TASK OBJECTIVE -
Output all of the data below without changing a word, and exclude the pictures.

PROVIDED DATA -
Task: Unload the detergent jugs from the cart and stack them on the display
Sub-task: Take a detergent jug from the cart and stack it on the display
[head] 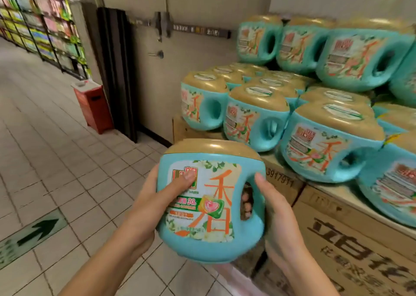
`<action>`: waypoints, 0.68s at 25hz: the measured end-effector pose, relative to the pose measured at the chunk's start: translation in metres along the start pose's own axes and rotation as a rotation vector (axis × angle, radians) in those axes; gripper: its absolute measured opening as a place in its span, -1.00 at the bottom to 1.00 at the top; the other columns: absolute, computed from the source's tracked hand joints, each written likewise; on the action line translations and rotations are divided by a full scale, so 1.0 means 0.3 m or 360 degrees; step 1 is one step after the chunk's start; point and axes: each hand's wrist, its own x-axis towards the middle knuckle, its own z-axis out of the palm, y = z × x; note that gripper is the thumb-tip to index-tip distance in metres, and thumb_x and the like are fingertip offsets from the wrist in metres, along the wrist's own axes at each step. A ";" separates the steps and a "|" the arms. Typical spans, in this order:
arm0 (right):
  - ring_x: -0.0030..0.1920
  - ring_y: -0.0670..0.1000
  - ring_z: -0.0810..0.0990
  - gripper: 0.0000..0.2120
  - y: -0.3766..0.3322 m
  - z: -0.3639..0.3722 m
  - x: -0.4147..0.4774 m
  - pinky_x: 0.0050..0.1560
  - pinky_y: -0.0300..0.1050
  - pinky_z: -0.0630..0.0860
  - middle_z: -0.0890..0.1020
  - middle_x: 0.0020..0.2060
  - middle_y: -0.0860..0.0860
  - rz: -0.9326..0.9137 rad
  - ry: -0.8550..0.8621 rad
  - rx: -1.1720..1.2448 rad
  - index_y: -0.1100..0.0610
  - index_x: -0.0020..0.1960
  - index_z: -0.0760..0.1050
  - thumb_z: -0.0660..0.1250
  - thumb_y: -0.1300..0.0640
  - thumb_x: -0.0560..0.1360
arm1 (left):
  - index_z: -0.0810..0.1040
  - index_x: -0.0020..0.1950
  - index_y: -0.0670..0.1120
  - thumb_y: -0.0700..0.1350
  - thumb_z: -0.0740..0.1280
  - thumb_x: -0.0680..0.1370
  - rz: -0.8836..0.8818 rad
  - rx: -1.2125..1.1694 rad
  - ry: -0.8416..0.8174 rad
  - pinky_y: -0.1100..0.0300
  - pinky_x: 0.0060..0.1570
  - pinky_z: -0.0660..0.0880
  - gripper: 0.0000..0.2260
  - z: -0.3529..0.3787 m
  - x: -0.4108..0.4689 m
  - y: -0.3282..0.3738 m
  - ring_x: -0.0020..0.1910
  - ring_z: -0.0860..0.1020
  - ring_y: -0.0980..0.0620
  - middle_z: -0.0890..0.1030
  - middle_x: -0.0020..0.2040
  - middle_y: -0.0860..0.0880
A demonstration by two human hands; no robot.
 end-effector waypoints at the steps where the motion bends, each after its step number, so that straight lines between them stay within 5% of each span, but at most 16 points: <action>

FINAL ANSWER -
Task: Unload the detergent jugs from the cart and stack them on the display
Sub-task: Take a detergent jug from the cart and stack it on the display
[head] 
`<action>`: waypoints, 0.68s at 25hz: the measured end-effector pose, relative to the pose measured at the chunk's start: translation in metres along the start pose's own axes and rotation as a rotation vector (axis × angle, radians) in those axes; gripper: its absolute measured opening as a place in its span, -1.00 at the bottom to 1.00 at the top; the other columns: absolute, computed from the source's tracked hand joints, each written likewise; on the action line translations and rotations are divided by a full scale, so 1.0 means 0.3 m or 360 degrees; step 1 is one step after the chunk's start; point and axes: each hand's wrist, its own x-axis towards the middle knuckle, its own z-axis out of the palm, y = z × x; note that gripper is the thumb-tip to index-tip distance in metres, and thumb_x and the like are fingertip offsets from the wrist in metres, along the wrist's own axes at each step. A ";" separates the steps and a "|" the arms. Typical spans, in this order:
arm0 (right):
  - ring_x: -0.0030..0.1920
  - ring_y: -0.0670..0.1000
  - ring_z: -0.0810..0.0990
  - gripper: 0.0000..0.2120
  - y: -0.3766..0.3322 m
  - z: -0.3639..0.3722 m
  - x: -0.4147..0.4774 m
  - pinky_x: 0.0050..0.1560
  - pinky_y: -0.0300..0.1050
  - pinky_z: -0.0630..0.0860
  - middle_z: -0.0890..0.1020
  - middle_x: 0.0020..0.2060
  - middle_y: -0.0860..0.0860
  - rz: -0.9326..0.9137 rad
  - ry: -0.8550..0.8621 rad
  - rx: -1.1720..1.2448 rad
  - index_y: -0.1100..0.0610
  - index_x: -0.0020..0.1960
  - index_z: -0.0760..0.1050
  - thumb_z: -0.0660..0.1250
  - thumb_y: -0.1300..0.0640
  - thumb_x: -0.0560..0.1360
arm1 (left):
  - index_z: -0.0810..0.1040
  - index_x: -0.0020..0.1950
  - index_y: -0.0670..0.1120
  - thumb_y: -0.0700..0.1350
  - thumb_z: -0.0740..0.1280
  - thumb_x: -0.0680..0.1370
  - rz: -0.8836..0.8818 rad
  - rx: -1.2125..1.1694 rad
  - ry: -0.8416..0.8174 rad
  - pinky_y: -0.1100..0.0300
  - pinky_x: 0.0060..0.1570
  - pinky_z: -0.0660..0.0880
  - gripper: 0.0000..0.2260
  - z: -0.3529..0.3787 m
  - x: -0.4108..0.4689 m
  - y: -0.3282..0.3738 m
  - ring_x: -0.0020..0.1910
  - ring_z: -0.0860..0.1020
  - ring_y: -0.0980..0.0620
  - middle_z: -0.0890..0.1030
  - middle_x: -0.0020..0.2040
  - middle_y: -0.0860..0.0880
A demonstration by two human hands; no robot.
 end-effector waypoints at the steps where the motion bends, each after its step number, so that straight lines between them stay within 5% of each span, but at most 16 points: <action>

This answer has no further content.